Abstürze von Luftschiffen kommen vor und sind für den Unuim eine tragische Angelegenheit. Das Wertvollste an Bord wird (wenn es keine besondere Ladung gibt) auf jeden Fall das treue Mofot sein und das Sanikas-Salz. Ansonsten die persönlichen Habseligkeiten, vieles ist einfach zu schwer zu transportieren, sofern es nicht an einer gut zugänglichen Stelle abgestürzt ist. Direkt vor einer Stadt oder auf einer Ackerfläche würde der Unuim versuchen, alles zu bergen, indem er die Bauern für den Transport des Wracks bezahlt. In einer Werkstatt kann man - je nach Beschädigung - sicherlich viel wiederverwenden oder gar reparieren.

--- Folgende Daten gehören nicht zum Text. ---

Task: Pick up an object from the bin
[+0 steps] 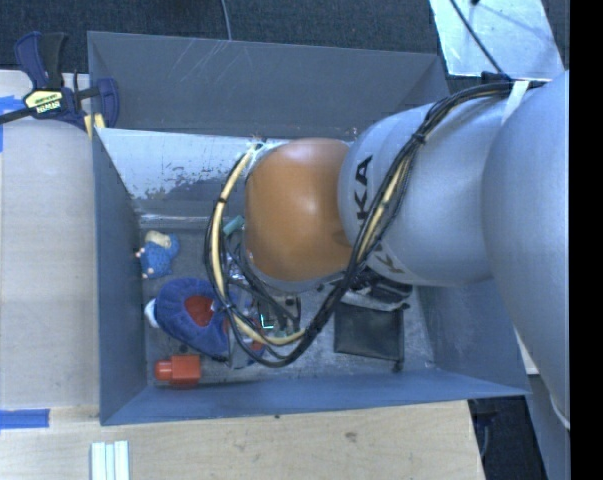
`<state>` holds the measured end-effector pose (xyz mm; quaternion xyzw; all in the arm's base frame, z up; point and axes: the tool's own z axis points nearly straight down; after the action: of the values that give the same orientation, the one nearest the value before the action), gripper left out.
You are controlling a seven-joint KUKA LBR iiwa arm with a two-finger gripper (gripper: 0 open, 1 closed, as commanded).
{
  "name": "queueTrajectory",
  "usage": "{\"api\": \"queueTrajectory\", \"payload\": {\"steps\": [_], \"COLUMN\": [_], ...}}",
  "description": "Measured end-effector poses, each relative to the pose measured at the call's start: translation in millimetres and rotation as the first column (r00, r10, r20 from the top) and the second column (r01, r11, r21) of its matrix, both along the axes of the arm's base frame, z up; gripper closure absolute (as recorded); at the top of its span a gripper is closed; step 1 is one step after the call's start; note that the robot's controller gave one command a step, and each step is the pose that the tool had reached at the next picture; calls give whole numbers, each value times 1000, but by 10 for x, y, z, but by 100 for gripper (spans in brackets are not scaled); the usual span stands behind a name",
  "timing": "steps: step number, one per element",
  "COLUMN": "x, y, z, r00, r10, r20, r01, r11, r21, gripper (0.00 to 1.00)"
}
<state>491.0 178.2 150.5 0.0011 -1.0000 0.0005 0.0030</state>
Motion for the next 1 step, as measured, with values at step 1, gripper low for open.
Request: {"api": "queueTrajectory", "payload": {"steps": [1], "x": [277], "y": [-46], "z": [-814], "r00": [980], "r10": [-197], "r20": [-4], "r01": [197], "r11": [980], "r21": [0], "gripper": [0]}}
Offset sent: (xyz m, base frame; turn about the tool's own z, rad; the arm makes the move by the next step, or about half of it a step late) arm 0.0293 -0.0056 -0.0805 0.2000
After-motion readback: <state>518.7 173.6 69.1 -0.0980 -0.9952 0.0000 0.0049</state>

Eine besondere Herausforderung stellt natürlich das Besorgen des Gases dar, gleich, ob man sich ein neues Luftschiff gebaut hat oder das alte Auffüllen muss. Hier gibt es verschiedene Möglichkeiten:
- Man lässt sich das Gas von anderen Sanikani liefern. Das ist ein langwieriger Prozess, da immer nur kleine Mengen gleichzeitig transportiert werden können, aber im Prinzip geht das.
- Man geht in eine Stadt mit einem großen Sanikas-Tempel, der unter Umständen über die Möglichkeit verfügt, den Zeppelin zu befüllen.
- Man baut den Rumpf fertig und lässt ihn von anderen Luftschiffen (oft sind zwei oder drei nötig, die gleichzeitig den Rumpf verfrachten) zu den Tarrocsha transportieren.